[Task objective]:
From the listing below, pull out every line where the string "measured" appears.

[Data segment]:
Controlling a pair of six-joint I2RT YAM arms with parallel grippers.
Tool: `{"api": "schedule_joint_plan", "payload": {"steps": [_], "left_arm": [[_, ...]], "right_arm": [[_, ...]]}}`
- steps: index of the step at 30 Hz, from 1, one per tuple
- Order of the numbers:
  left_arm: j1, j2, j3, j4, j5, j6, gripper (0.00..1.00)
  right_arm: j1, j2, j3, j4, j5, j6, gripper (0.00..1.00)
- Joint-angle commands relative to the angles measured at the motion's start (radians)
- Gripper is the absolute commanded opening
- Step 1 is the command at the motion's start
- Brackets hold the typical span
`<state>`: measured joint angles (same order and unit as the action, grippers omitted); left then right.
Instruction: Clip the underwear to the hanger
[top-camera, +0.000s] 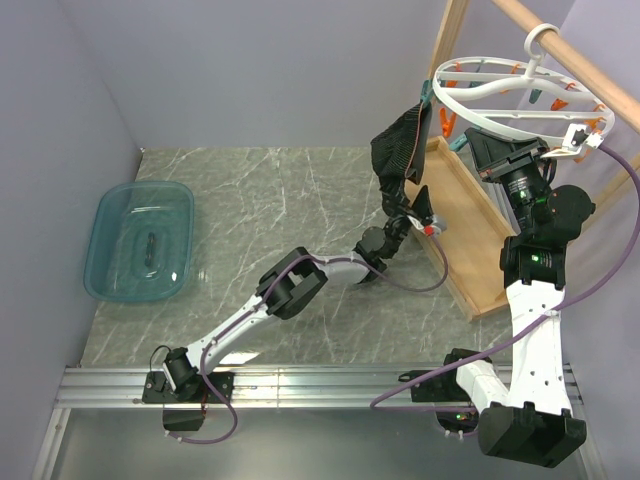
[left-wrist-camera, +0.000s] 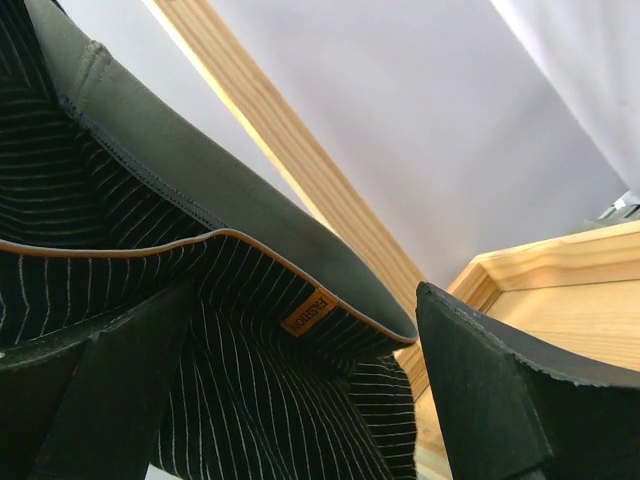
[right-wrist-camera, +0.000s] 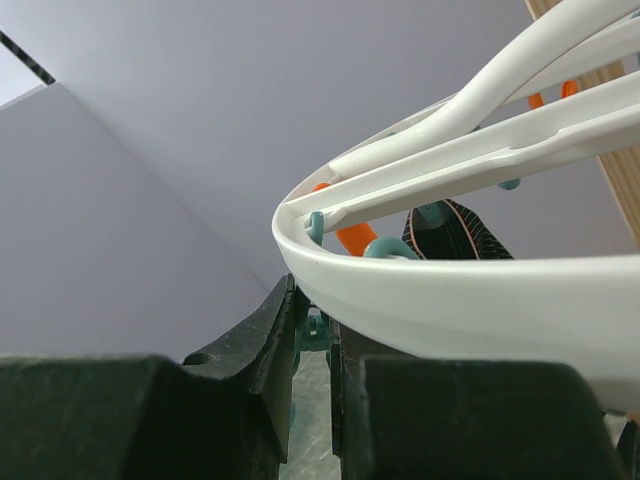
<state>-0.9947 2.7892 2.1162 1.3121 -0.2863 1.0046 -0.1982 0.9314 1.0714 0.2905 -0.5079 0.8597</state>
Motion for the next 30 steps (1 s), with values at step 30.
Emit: {"api": "schedule_joint_plan", "payload": {"steps": [30], "left_arm": [[0.008,-0.373,-0.314,0.521,-0.112,-0.231,0.84]], "right_arm": [[0.039,-0.029,-0.005,0.021,-0.073,-0.01,0.0]]}}
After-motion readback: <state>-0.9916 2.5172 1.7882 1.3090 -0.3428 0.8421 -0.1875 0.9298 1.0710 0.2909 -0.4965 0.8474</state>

[Reply to the exercise]:
- Joint-angle commands relative to the angles measured at the motion's start (radians)
`<state>`: measured joint angles (same order and unit as the action, grippers omitted); left then right.

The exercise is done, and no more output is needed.